> _Aim of the exercise_
Every line with the string "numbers" should be copied from the data.

> _Information shown_
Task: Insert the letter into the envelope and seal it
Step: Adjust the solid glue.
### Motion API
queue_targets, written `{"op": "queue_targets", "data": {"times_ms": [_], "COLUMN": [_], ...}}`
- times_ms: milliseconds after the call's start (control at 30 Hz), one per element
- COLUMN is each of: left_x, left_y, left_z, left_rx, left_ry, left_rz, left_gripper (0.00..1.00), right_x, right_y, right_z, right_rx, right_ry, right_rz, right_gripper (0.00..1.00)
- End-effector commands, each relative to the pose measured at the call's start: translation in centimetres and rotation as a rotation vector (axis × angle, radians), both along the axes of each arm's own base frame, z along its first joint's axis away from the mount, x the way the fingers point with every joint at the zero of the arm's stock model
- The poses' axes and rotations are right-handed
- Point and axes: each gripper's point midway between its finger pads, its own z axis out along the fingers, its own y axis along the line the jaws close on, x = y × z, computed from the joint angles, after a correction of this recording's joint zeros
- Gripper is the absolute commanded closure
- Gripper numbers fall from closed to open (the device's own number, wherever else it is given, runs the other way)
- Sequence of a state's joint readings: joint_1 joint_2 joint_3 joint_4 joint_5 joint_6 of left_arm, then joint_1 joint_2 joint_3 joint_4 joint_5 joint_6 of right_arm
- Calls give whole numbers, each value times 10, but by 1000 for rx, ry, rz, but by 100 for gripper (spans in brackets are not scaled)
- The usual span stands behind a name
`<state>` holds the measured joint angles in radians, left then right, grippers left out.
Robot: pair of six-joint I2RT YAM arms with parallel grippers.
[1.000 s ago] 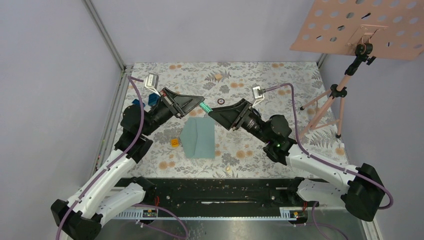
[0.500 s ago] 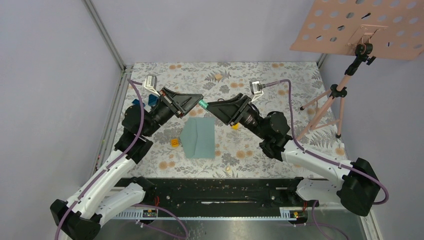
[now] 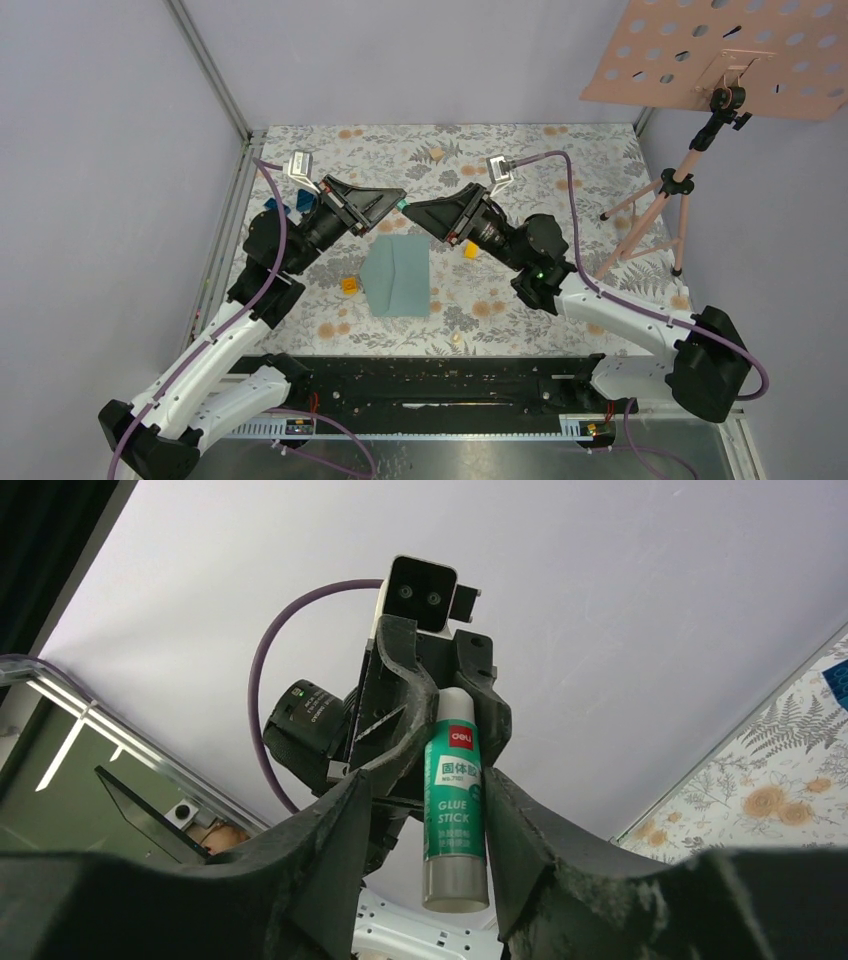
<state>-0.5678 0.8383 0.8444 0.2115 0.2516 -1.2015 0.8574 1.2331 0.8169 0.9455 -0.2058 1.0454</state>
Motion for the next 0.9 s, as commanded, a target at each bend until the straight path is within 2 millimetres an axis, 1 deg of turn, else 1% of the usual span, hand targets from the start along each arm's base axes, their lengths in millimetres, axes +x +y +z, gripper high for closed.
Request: {"op": "queue_targets", "data": {"times_ms": [0,100,200,300,433,533,633,733,867], "left_x": [-13,-14,-15,-17,-19,-22,-24,-24,-23], "left_y": [6,5,4,3,2,2,0,-2,-3], "left_z": [38,37,37,38,36,37,37,36,35], "left_rx": [-58,-56,-67,-70,-68,-93,-107,-103,-98], "left_ry": [-136,-137,-140,-144,-142,-157,-157,-157,-158], "left_rz": [-7,-13,-23,-33,-47,-58,-80,-91,-92], "left_gripper": [100,100,100,100,100,100,100,100,100], "right_x": [-10,-10,-12,-12,-12,-14,-16,-16,-15], "right_y": [1,2,4,3,2,4,7,6,6], "right_z": [27,26,28,28,30,34,37,37,36], "right_rx": [58,62,66,74,84,86,82,86,82], "right_ry": [-42,-43,-45,-45,-47,-60,-70,-71,-71], "right_rz": [41,49,67,67,62,81,98,93,88], "right_gripper": [50,59,64,64,61,65,66,66,71]}}
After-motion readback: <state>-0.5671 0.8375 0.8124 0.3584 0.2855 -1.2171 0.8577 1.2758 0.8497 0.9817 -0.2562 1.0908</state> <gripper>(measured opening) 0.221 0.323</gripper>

> _Answer to this task_
- Gripper numbers fall from closed to open (the device's own number, wherever else it is given, runs the other way)
- Calls give whole numbers, each value times 10, but by 1000 for rx, ry, rz, but by 100 for gripper (spans in brackets are not scaled)

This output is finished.